III
Pajom estaba muy satisfecho con su vida. Todo podría haber ido bien, pero los campesinos vecinos empezaron a hollar sus sembrados y sus prados. Les pidió por favor que no lo hicieran, pero no hubo manera: tan pronto los pastores dejaban pasar las vacas a los prados como los caballos que pastaban de noche entraban en sus sembrados. Al principio Pajom los echaba y perdonaba a los propietarios, pero luego perdió la paciencia y fue a quejarse al tribunal del distrito. Sabía que el comportamiento de los campesinos obedecía a su pobreza, que no lo hacían con mala intención, pero pensó: «No puedo dejar así las cosas; si no, acabarán con todo. Hay que darles una lección».
Así pues, con la ayuda del tribunal, les dio una lección y luego otra; uno o dos campesinos fueron condenados a pagar una multa. Sus vecinos empezaron a cogerle ojeriza; volvieron a causar estragos en sus campos, esta vez a propósito. Una vez uno de ellos entró en su bosquecillo y taló diez jóvenes tilos para aprovechar la corteza. Al pasar un día por el bosque, Pajom creyó ver algo blanco. Se acercó y vio los troncos por el suelo, al lado de los tocones. Si al menos hubiera cortado los de los bordes y hubiese dejado uno aquí y allá, pero el muy canalla había cortado uno detrás de otro. Pajom se enfureció. «Ah, si pudiera saber quién ha sido —pensó— se lo haría pagar». Tras darle muchas vueltas, llegó a la conclusión de que solo podía haber sido Siomka. Fue al patio de Siomka a echar un vistazo, pero no descubrió nada y acabó discutiendo con él. No obstante, plenamente convencido de su culpabilidad, puso una denuncia. Juzgaron a Siomka, pero el tribunal lo absolvió por falta de pruebas. Pajom se ofendió aún más y riñó con los jueces y con el jefe de la aldea.
—Estáis confabulados con los ladrones —dijo—. Si respetarais la justicia, no soltaríais a esos maleantes.
Pajom discutió con los jueces y con los vecinos, que le amenazaron con prender fuego a su casa. En definitiva, aunque Pajom tenía muchas más tierras, su posición era peor que antes.
Por esa época corrió el rumor de que la gente emigraba a lugares nuevos. «No tengo ninguna razón para marcharme de mis tierras —pensó Pajom—, pero si algunos de nuestros vecinos se fueran, viviríamos con más holgura. Me quedaría con sus tierras y ampliaría mis propiedades. Entonces viviríamos mejor. Ahora padecemos demasiadas estrecheces».

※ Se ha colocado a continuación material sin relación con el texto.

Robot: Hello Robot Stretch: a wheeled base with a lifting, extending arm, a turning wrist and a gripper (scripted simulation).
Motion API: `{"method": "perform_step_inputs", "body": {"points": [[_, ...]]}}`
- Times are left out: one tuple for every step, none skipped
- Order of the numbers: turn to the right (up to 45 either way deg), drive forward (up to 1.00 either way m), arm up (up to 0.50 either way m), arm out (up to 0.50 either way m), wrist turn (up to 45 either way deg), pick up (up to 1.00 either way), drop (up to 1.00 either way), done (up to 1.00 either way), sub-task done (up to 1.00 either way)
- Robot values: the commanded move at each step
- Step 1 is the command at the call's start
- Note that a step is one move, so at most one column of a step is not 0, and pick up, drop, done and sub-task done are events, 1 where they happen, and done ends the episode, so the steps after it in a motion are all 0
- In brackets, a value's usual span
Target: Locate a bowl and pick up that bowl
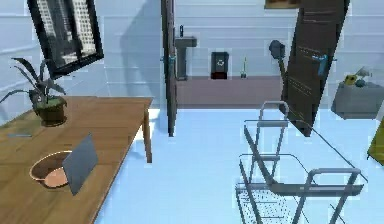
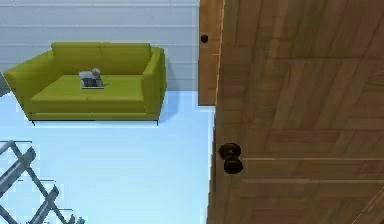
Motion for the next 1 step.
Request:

Un día en que se hallaba en casa llamó a la puerta un mujik que pasaba por la aldea. Pajom le ofreció un lecho donde dormir, le dio de comer y charló con él. Entre otras cosas Pajom le preguntó de dónde venía. El mujik le dijo que venía de más allá del Volga, donde había estado trabajando. Poco a poco el mujik le contó que mucha gente se estaba estableciendo en aquellos lugares.
—Han venido campesinos de fuera, se han inscrito en el Registro y han recibido diez desiatinas por cabeza —dijo—. Es una tierra tan buena que si siembras centeno crece paja, hasta alcanzar la altura de un caballo, y tan grueso que cinco puñados forman un haz. Un mujik pobre de solemnidad —añadió—, que llegó sin un céntimo en el bolsillo, ahora tiene seis caballos y dos vacas.
Muy excitado, Pajom, pensó: «¿Por qué pasar apuros y estrecheces aquí cuando se puede vivir mejor en otro lugar? Venderé mis tierras y mi casa y con ese dinero me estableceré y llevaré mi propia hacienda. Aquí, con tantas apreturas, no hay quien viva. Pero antes es preciso que vaya a enterarme de todo en persona».
Ese mismo verano preparó lo necesario y partió. Descendió por el Volga en un vapor hasta Samara y a partir de allí cubrió a pie unas cuatrocientas verstas. Llegó al lugar y comprobó que todo lo que había oído era cierto. Los campesinos vivían con holgura; cada hombre recibía diez desiatinas y en el Registro inscribían de buena gana a los recién llegados. Si alguien llegaba con dinero, además de la parcela que se le asignaba, podía comprar, con derecho a perpetuidad, toda la tierra que quisiera. La tierra de mejor calidad se vendía a un precio de tres rublos la desiatina. ¡Podía uno comprar cuanto se le antojara!
Una vez enterado de todo, Pajom regresó a su casa en otoño y empezó a vender cuanto tenía. Vendió la tierra con beneficio, vendió la casa, vendió todo el ganado, se dio de baja en el Registro y, cuando llegó la primavera, partió con su familia a esos nuevos lugares.